Task requirements: All lines in the material below that hold "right" should be found and copied.

● ● ● ●

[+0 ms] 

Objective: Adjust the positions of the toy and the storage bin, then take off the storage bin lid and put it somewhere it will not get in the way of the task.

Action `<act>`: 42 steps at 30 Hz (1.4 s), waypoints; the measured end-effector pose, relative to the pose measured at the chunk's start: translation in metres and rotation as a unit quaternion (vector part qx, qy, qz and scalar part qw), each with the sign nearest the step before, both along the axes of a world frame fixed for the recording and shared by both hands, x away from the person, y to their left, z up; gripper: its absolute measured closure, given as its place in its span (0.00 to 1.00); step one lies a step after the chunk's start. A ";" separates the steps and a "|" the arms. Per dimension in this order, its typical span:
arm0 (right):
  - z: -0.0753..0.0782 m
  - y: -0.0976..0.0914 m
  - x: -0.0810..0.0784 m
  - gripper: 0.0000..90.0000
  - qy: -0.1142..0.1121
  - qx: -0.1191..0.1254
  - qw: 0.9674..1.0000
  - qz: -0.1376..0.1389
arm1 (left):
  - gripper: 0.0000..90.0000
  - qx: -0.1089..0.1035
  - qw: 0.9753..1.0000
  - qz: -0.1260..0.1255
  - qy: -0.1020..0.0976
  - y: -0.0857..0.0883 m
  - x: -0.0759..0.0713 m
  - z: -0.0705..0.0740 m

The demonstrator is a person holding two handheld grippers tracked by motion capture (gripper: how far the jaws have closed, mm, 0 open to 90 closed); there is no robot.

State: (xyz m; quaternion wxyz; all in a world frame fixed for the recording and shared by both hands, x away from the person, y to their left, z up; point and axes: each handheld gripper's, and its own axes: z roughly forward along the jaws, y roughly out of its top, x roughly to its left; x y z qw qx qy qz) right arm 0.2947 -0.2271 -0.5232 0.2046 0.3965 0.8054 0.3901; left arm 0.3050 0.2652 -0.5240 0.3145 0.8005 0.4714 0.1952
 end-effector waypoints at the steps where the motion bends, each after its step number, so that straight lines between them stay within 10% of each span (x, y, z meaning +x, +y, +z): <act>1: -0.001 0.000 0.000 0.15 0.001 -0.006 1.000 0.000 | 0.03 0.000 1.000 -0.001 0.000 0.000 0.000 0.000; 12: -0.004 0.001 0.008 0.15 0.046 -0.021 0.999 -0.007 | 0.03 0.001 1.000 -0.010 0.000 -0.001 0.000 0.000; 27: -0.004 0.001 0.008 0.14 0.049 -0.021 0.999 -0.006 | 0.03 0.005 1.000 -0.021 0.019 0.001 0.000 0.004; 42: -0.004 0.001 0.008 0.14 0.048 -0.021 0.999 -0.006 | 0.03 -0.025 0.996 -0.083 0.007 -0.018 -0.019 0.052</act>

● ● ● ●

Written answer:
arm0 (right):
State: (xyz m; quaternion wxyz; all in a world frame fixed for the recording and shared by both hands, x away from the person, y to their left, z up; point and axes: each handheld gripper's, and its own axes: z roughly forward along the jaws, y roughly out of its top, x roughly to its left; x y z qw qx qy qz) right arm 0.2947 -0.2271 -0.5232 0.2046 0.3965 0.8054 0.3901; left arm 0.3050 0.2652 -0.5240 0.3145 0.8005 0.4714 0.1952

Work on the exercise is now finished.